Kendra Jackson had no idea why her nose ran all the time. For years, the Omaha, Nebraska resident lived with headaches as well as general discomfort and inconvenience, blowing and wiping constantly, unable to get a good night’s sleep. “Everywhere I went I always had a box of Puffs, always stuffed in my pocket,” Jackson told KETV Omaha last Friday. Her doctors thought it must be allergies, but it turned out to be a lot more serious.
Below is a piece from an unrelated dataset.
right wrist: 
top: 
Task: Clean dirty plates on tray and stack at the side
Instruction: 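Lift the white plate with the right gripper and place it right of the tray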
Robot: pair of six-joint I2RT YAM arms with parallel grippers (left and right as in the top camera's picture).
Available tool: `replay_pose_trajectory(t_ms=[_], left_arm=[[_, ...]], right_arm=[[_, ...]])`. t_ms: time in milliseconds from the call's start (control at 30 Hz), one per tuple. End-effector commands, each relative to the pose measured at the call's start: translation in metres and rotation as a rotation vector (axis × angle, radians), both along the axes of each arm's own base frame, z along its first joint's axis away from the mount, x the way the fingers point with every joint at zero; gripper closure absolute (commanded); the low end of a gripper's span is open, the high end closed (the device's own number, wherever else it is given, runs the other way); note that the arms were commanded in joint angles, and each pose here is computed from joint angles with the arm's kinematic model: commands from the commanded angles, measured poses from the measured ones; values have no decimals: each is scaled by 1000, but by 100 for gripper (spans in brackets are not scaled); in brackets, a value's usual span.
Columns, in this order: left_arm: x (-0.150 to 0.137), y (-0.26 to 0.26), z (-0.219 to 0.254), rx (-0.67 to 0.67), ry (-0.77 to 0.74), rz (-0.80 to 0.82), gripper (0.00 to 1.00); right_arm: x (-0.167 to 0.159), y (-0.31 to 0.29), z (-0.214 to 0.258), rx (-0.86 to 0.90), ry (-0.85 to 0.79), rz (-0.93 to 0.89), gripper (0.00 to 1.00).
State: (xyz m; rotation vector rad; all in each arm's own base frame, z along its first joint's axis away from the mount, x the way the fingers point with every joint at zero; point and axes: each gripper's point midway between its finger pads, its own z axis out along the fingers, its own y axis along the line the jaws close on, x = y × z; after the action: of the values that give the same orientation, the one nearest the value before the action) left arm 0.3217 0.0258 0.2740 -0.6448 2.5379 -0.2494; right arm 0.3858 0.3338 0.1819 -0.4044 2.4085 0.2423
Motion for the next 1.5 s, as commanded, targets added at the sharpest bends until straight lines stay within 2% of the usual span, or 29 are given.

Convinced that she was living with something more than allergies, Jackson pushed her doctors to investigate more thoroughly. They found she had a cerebrospinal fluid (CSF) leak, which means the liquid that protects the brain and spinal cord from the jostling and jarring of everyday life was literally running out of her nose. CSF is usually confined to the brain and spine, but leaks can occur when the skull or dura mater — the outermost membrane surrounding the brain and spinal cord — gets ruptured. This can happen multiple ways, including head injury, lumbar puncture, and sinus or brain surgery. Leaks can also occur spontaneously in people with genetic disorders that affect connective tissue since their dura maters are already weakened, according to Cedars-Sinai, a Los Angeles-based nonprofit academic healthcare organization.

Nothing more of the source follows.